── The data

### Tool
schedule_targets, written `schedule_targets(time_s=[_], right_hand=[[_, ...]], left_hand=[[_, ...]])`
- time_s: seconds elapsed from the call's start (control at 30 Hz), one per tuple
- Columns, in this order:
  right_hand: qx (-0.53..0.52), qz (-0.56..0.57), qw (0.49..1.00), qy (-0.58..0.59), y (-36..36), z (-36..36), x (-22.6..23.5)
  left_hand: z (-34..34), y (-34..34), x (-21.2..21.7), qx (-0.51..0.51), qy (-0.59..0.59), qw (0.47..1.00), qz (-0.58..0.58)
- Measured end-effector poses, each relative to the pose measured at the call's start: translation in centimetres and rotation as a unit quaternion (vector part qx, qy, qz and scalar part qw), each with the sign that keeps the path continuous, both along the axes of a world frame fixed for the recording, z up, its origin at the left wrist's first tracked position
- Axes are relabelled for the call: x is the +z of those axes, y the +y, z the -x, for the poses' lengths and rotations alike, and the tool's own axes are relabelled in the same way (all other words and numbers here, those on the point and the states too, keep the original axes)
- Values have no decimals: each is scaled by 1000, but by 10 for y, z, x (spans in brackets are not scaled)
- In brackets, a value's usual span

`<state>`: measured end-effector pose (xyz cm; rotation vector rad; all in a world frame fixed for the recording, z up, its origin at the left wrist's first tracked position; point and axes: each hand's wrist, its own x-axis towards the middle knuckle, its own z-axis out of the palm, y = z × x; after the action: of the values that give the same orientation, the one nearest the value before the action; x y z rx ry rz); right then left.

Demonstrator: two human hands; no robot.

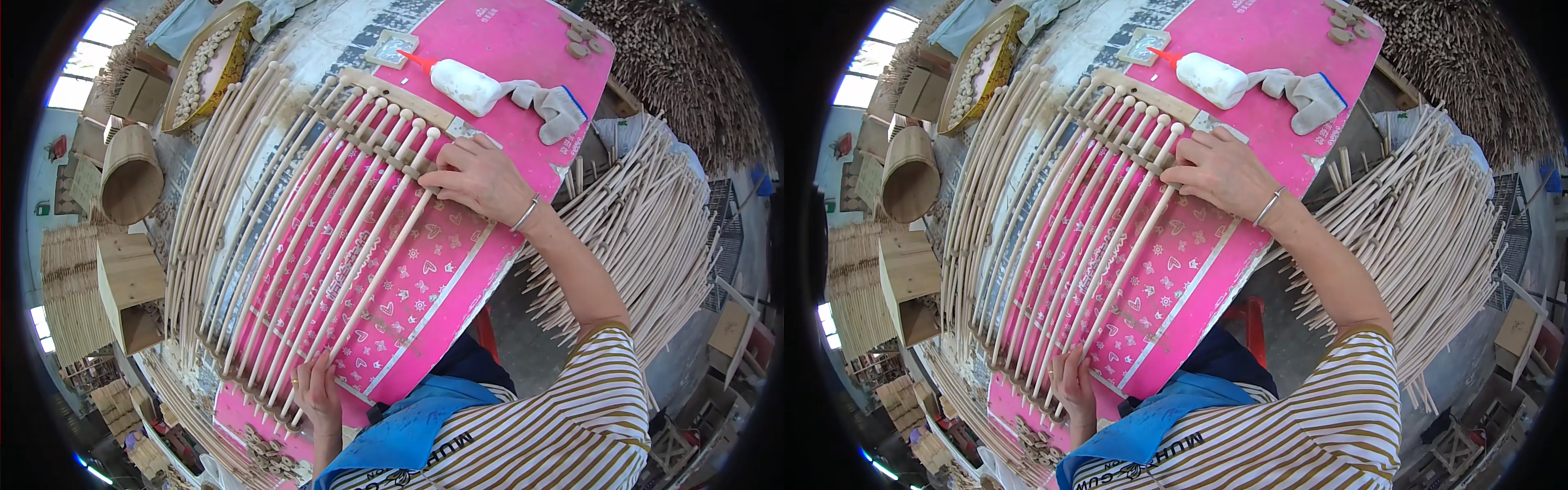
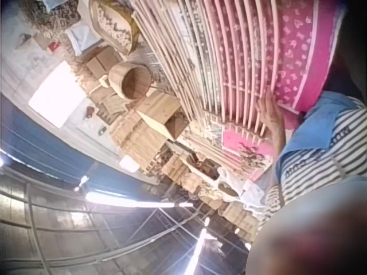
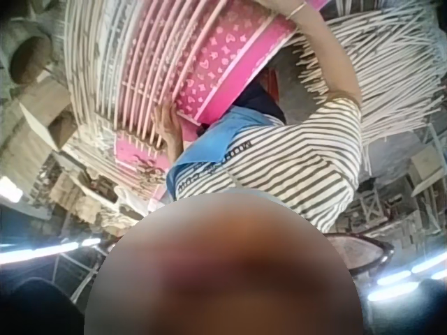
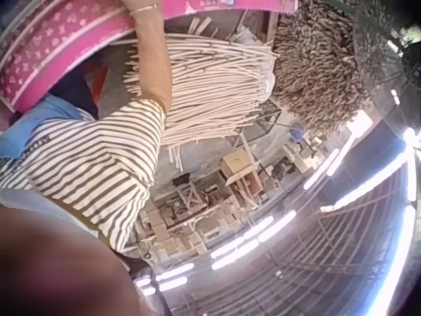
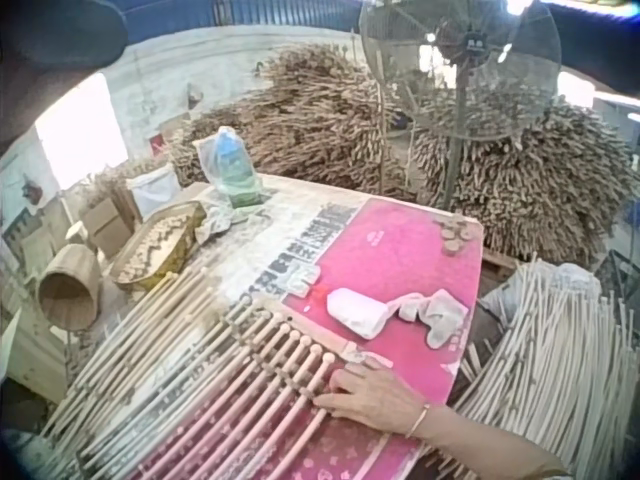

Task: Assembling a wooden structure by gluing wooden dowels and rings onto a frame.

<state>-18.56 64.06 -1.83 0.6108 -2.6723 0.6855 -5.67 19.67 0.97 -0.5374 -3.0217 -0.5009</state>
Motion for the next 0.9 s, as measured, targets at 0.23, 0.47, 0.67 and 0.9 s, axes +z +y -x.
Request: schedule_targets(time_s=[0.23, 0.47, 0.67, 0.9], right_hand=[[38, -26, 998, 38, 3, 8, -5], [43, -15, 998, 41, 5, 10, -8], [34, -24, 998, 44, 5, 7, -2], [-41, 50, 998, -1, 2, -8, -1]], left_hand=[[6, -1, 8, 10, -45, 999, 3], [7, -2, 10, 11, -83, 996, -32], [5, 1, 15, 8, -71, 997, -20], [4, 8, 8, -4, -12, 999, -32]])
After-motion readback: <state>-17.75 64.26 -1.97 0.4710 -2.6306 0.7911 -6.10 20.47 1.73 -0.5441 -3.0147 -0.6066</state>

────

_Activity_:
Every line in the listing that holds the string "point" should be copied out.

_Worked solution_:
- Axes are relabelled for the call: x is the +z of those axes, y the +y, z the -x, for the poses' lengths and rotations alike, and the tool's own axes are relabelled in the same way (all other words and numbers here, those on the point and the states too, keep the original axes)
`<state>`: measured end-effector pose (xyz cm; rotation vector rad; all in a world frame fixed for the recording, z up, its origin at the left wrist's first tracked position; point and axes: each hand's wrist, its own x-axis towards the middle knuckle, its own z-axis out of the palm, y = z × x; after the action: of the values that give the same orientation, the one nearest the value before the action; x y z rx ry rz); right then left.

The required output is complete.